Сашка внимательно изучает мое лицо, как будто ищет там хотя бы намек на то, что я говорю это только из вежливости. Я в ответ скрещиваю руки на груди и напускаю на себя шуточный грозный вид.
Но правда не хочу его отпускать.
Мы, может, назад уже и не склеимся, но это не повод оставлять друг друга без поддержки.
Он кивает, тоже в шутку делая вид, что соглашается через силу.
– Я принесу белье и самую лучшую подушку, которая вообще есть в этом доме!
Но на самом деле до шкафа иду на ватных ногах.
Нахожу комплект белья, теплое одеяло, мягкую подушку.
Несу их обратно, но Сашка выходит наперерез, забирает стопку из моих рук.
Я снова остро чувствую его близость. Тепло. И запах.
Стопорюсь, когда понимаю, что он просто бросает все это куда-то на диван, и его руки обвиваются вокруг меня, крепко и острожно одновременно. Словно я сделана из тонкого стекла, которое только что чудом не разбилось. Щетинистый подбородок опускается мне на макушку.
Мои руки, поддаваясь импульсу, обнимают его за талию, поднимаются выше, пальцы цепляются в натянутую на спине футболку, пока нос утыкается в грудь.
– Ты стал больше, Григорьев, – посмеиваюсь. Это просто еще одна попытка не придавать значительности происходящему, чтобы хоть немного разбавить неловкость момента. Господи, мы три года встречались, два из них – жили под одной крышей, занимались сексом на ужасно неудобном стареньком диване с продавленными пружинами. А теперь вдруг почему-то просто обнять его – это почти как преступление.
– Три раза в неделю спортзал, – он тоже пытается посмеяться в ответ.
Ни хрена это не работает.
Мы просто стоим так, позволяя рукам притягивать нас сильнее друг к другу.
Сашкино сердце начинает стучать сильнее – я чувствую, как каждый удар отдается в мои прижатые к его спине ладони. Это длится совсем недолго, а потом он сам отступает – как-то резко и сразу на несколько шагов.
Проводит пятерней по волосам, как будто хочет заодно «причесать» и свою резкость.
– Мне… нужно в душ. – Еще шаг назад, прикушенная с досадой губа. – Прости, воняю, наверное, как скотина.
– Нет, отлично пахнешь.
– Пчелка, ты вот ни хрена сейчас не помогаешь. – Прищуривается, нервно сглатывает и так сильно сжимает ладони в кулаки, что на руках вздуваются вены.
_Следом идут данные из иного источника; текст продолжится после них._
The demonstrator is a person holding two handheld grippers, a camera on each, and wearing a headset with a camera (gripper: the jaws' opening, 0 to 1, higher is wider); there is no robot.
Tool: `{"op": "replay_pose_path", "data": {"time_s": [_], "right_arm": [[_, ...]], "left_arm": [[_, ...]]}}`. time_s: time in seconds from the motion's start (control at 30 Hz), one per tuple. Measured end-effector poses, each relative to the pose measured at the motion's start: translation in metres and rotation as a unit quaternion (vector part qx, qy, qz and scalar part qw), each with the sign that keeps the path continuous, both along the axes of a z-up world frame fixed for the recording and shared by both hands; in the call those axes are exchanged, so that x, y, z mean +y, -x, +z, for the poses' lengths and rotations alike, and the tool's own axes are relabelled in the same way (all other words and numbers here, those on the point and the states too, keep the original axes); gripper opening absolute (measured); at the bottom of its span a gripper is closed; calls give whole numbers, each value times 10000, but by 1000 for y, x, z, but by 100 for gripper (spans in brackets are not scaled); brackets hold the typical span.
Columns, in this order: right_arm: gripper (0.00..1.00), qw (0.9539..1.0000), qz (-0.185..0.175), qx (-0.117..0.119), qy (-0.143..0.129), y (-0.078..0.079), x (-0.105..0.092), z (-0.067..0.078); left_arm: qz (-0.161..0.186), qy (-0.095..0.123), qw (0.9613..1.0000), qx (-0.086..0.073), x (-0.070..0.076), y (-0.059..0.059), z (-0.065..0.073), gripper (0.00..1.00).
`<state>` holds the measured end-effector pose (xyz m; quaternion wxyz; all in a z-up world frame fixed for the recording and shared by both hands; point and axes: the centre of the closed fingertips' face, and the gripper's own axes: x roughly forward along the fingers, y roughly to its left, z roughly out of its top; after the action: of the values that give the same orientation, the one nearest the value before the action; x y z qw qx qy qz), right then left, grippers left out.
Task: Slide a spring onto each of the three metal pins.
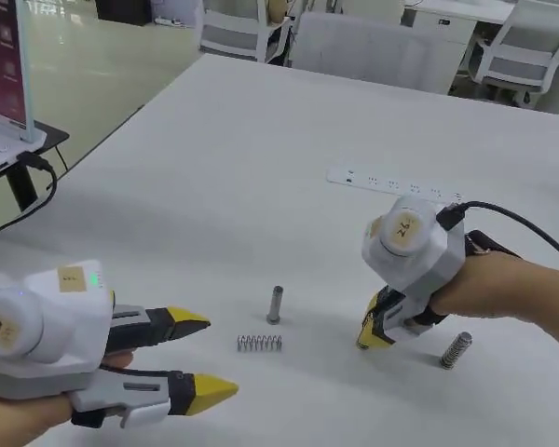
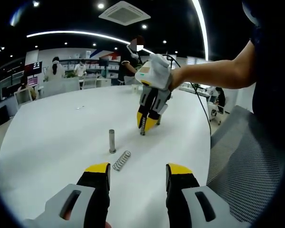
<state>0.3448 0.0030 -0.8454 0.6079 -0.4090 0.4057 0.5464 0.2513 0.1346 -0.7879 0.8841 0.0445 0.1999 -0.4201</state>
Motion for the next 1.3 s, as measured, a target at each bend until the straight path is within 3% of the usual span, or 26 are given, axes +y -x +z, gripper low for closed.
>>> {"op": "replay_pose_path", "data": {"time_s": [0.23, 0.47, 0.93, 1.3], "right_arm": [[16, 10000, 12, 3, 14, 2, -1, 0], [21, 9999, 34, -83, -98, 1, 6, 9], [21, 9982, 491, -290, -199, 10, 39, 27], [19, 9954, 902, -268, -172, 27, 70, 18]], "left_arm": [[6, -10, 10000, 5, 1, 1, -1, 41], [12, -5, 10000, 5, 1, 1, -2, 41], [26, -17, 10000, -14, 2, 2, -1, 40], [45, -31, 10000, -30, 4, 4, 1, 40]]}}
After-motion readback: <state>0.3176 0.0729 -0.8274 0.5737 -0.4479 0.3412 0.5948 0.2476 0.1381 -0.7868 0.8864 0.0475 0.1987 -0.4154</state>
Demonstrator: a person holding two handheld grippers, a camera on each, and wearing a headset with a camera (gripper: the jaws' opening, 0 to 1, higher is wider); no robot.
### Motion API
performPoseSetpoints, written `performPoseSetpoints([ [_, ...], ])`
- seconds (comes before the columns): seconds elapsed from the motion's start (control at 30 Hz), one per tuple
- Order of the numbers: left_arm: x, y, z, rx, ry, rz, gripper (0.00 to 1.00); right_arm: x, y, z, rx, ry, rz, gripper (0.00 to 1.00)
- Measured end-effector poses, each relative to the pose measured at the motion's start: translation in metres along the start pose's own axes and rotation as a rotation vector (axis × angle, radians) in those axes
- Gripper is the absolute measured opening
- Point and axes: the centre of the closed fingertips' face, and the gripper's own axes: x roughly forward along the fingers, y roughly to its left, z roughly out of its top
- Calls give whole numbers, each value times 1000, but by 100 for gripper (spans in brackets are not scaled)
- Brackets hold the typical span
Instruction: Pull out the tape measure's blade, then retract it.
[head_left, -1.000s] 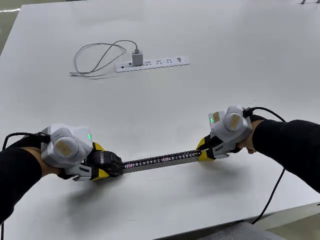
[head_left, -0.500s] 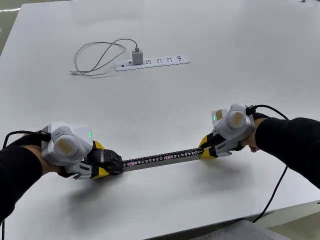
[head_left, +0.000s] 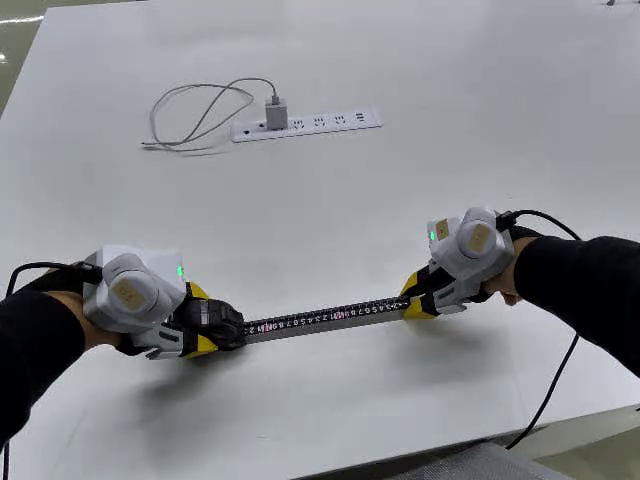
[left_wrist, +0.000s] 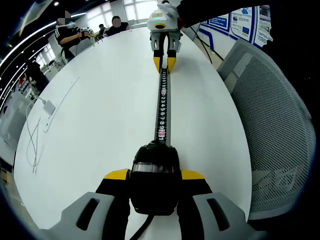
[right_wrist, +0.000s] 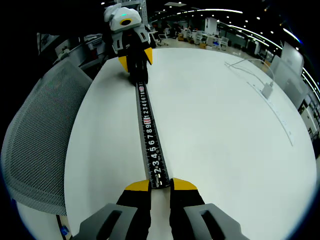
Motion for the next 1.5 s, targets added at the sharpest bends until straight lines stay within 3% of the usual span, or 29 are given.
performPoseSetpoints([
  [0.93, -2, 1, 4, -16, 17, -14, 32, 3, 1, -3, -116, 113, 1, 13],
  [1.2, -10, 1, 6, -16, 12, -23, 31, 1, 5, -3, -125, 123, 17, 19],
  [1.5, -19, 4, 4, -33, 13, -26, 39, -6, 6, -1, -109, 115, 7, 28],
])
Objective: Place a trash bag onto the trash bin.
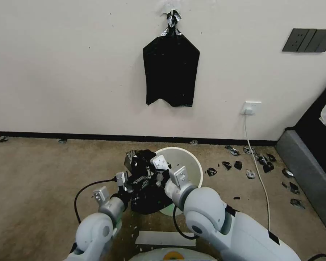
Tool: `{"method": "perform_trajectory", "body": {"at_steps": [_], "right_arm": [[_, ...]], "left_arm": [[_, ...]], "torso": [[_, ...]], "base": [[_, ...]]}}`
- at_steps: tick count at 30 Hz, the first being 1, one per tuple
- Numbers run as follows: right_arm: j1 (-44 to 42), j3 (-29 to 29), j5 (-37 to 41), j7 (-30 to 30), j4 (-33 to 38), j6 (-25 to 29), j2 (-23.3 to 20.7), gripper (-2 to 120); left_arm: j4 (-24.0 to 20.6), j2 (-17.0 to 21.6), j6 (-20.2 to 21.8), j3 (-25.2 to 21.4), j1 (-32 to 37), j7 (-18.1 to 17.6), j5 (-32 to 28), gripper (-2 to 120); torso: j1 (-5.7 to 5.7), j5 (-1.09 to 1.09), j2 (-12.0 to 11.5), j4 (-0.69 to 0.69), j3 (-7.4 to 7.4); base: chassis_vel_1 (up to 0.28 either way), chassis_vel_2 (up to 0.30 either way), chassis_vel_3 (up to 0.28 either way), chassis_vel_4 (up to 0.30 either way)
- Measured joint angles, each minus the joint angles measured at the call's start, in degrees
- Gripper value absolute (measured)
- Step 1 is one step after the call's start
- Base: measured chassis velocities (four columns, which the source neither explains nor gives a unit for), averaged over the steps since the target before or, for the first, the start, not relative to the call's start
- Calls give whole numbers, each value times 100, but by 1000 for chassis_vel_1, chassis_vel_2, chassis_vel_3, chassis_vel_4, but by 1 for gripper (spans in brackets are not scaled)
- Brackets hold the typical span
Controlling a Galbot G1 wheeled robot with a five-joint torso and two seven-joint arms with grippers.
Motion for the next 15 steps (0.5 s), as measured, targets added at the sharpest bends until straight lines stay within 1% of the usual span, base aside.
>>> {"method": "perform_trajectory", "body": {"at_steps": [2, 3, 4, 5, 8, 9, 12, 13, 14, 15], "right_arm": [[-4, 5, 3, 0, 26, 0, -23, 0], [-4, 9, 7, 0, 42, 0, -40, 0], [-4, 9, 7, 0, 42, 0, -40, 0], [-4, 15, 11, 0, 47, 0, -54, 0], [-7, 34, 20, 1, 58, 0, -97, 0], [-7, 34, 20, 1, 58, 0, -97, 0], [-30, 30, 21, 0, 69, 5, -121, 0], [-30, 30, 21, 0, 69, 5, -121, 0], [-31, 22, 21, -3, 69, 7, -122, 0], [-28, 20, 22, -5, 69, 8, -123, 0]], "left_arm": [[60, -5, 52, 36, -48, 4, 2, 70], [95, -7, 79, 64, -66, 14, 5, 63], [95, -7, 79, 64, -66, 14, 5, 63], [116, -9, 92, 81, -85, 25, 9, 61], [184, -23, 178, 128, -129, 27, 55, 45], [184, -23, 178, 128, -129, 27, 55, 45], [185, -23, 252, 115, -138, 29, 81, 33], [185, -23, 252, 115, -138, 29, 81, 33], [181, -22, 265, 112, -134, 30, 106, 27], [179, -22, 270, 110, -133, 30, 127, 23]], "torso": [[0, 0, 0, 0, 0], [0, 0, 0, 0, 0], [0, 0, 0, 0, 0], [0, 0, 0, 0, 0], [0, -1, 0, 0, 0], [0, -1, 0, 0, 0], [0, 1, 0, 0, -1], [0, 1, 0, 0, -1], [0, 2, 0, 0, -1], [0, 2, 0, 0, 0]], "base": [[0, 0, 0, 0], [0, 0, 0, 0], [0, 0, 0, 0], [0, 0, 0, 0], [0, 0, 0, 0], [0, 0, 0, 0], [0, 0, 0, 0], [0, 0, 0, 0], [0, 0, 0, 0], [0, 0, 0, 0]]}}
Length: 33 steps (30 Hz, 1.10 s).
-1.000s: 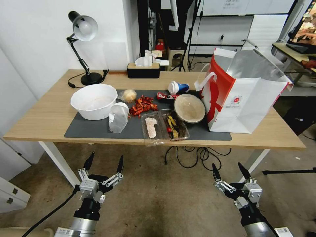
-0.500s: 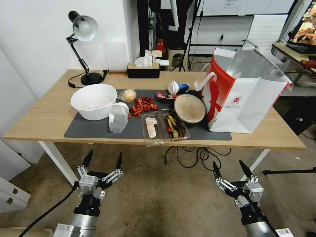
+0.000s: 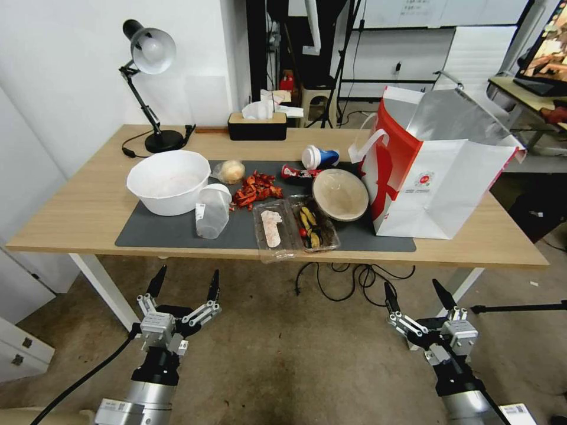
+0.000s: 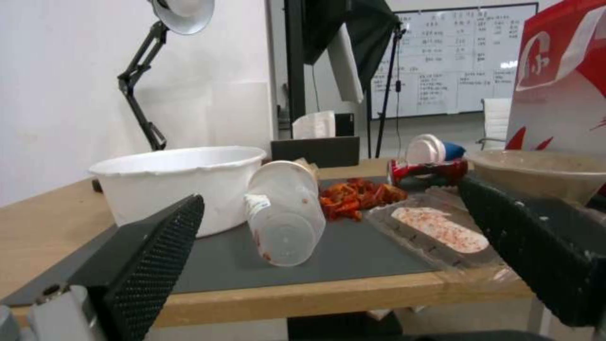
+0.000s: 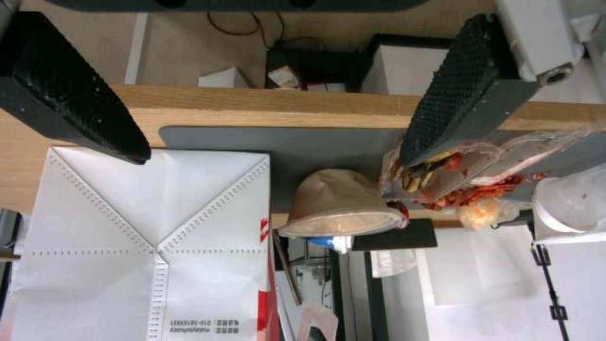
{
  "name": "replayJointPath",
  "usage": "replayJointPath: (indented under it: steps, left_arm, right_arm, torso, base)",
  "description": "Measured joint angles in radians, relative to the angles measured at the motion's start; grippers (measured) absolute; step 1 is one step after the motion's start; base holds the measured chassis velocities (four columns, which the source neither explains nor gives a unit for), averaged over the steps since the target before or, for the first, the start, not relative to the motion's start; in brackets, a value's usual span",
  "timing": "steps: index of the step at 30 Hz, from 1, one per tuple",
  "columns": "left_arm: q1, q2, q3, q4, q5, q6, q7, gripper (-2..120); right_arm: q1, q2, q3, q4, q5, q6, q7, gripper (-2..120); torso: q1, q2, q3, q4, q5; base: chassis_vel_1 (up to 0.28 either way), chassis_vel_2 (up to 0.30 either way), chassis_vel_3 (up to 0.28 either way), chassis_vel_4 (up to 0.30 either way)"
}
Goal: Pick up the food delivery bag from the floor and place it on the table.
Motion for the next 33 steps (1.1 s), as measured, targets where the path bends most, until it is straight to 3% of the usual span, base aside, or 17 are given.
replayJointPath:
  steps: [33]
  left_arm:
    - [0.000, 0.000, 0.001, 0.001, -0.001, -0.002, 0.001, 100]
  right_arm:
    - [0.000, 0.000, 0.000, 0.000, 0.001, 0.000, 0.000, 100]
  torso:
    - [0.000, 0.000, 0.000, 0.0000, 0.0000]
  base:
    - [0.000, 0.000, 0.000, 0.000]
– Можешь брать любое полотенце, – быстро отвечаю я и зачем-то отворачиваюсь.
Но все равно делаю это слишком поздно, потому что все равно успеваю заметить, что его брюки – сидящие абсолютно безупречно – слишком выразительно натянуты впереди.
Слышу, как он идет в ванную. Закрывает дверь. Жду, когда щелкнет замок, но этого не происходит, а мое нутро буквально вопит: «Да запрись ты, блядь, пожалуйста!»
Я машинально застилаю диван, стараясь избавиться от мыслей о его руках на мне и о том, как приятно ощущалось его крепкое жилистое тело через футболку. И что на долю секунды мне очень сильно захотелось, чтобы он перестал быть деликатным понимающим Сашей, а стал просто… засранцем, который делает – и не спрашивает.
Пока Сашка в душе, быстро переодеваю пижаму на другую, почти такую же – просто чтобы хоть немного избавиться от лежащих поверх одежды воспоминаниях о его прикосновениях. Забираюсь в кровать почти полностью с головой под одеяло.